PROVIDED MATERIAL:
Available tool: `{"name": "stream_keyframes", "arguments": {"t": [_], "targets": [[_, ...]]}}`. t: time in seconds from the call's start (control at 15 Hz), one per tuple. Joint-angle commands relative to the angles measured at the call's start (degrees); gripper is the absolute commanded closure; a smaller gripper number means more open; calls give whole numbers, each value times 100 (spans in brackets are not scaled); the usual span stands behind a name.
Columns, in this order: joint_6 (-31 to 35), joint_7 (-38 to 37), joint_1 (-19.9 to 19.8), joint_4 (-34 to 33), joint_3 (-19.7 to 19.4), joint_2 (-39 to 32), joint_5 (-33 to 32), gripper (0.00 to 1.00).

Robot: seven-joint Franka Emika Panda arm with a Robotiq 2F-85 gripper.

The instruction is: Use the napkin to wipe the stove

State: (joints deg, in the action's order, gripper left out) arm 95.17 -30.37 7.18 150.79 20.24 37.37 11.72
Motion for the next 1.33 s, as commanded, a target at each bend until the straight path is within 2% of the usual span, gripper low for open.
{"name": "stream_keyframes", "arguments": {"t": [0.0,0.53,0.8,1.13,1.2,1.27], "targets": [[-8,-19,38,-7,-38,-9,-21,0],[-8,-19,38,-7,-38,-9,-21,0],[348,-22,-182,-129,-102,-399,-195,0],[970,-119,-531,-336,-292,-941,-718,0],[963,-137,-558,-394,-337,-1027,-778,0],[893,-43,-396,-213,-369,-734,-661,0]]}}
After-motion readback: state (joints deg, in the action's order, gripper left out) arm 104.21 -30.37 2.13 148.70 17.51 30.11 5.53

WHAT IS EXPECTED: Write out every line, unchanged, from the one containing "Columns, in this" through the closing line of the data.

RESPONSE BOX:
Columns, in this order: joint_6 (-31 to 35), joint_7 (-38 to 37), joint_1 (-19.9 to 19.8), joint_4 (-34 to 33), joint_3 (-19.7 to 19.4), joint_2 (-39 to 32), joint_5 (-33 to 32), gripper (0.00 to 1.00).

Robot: seven-joint Franka Emika Panda arm with a Robotiq 2F-85 gripper.

The instruction is: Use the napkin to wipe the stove

State: (joints deg, in the action's order, gripper left out) arm 95.17 -30.37 7.18 150.79 20.24 37.37 11.72
Motion for the next 1.33 s, as commanded, a target at each bend until the straight path is within 2% of the usual span, gripper low for open.
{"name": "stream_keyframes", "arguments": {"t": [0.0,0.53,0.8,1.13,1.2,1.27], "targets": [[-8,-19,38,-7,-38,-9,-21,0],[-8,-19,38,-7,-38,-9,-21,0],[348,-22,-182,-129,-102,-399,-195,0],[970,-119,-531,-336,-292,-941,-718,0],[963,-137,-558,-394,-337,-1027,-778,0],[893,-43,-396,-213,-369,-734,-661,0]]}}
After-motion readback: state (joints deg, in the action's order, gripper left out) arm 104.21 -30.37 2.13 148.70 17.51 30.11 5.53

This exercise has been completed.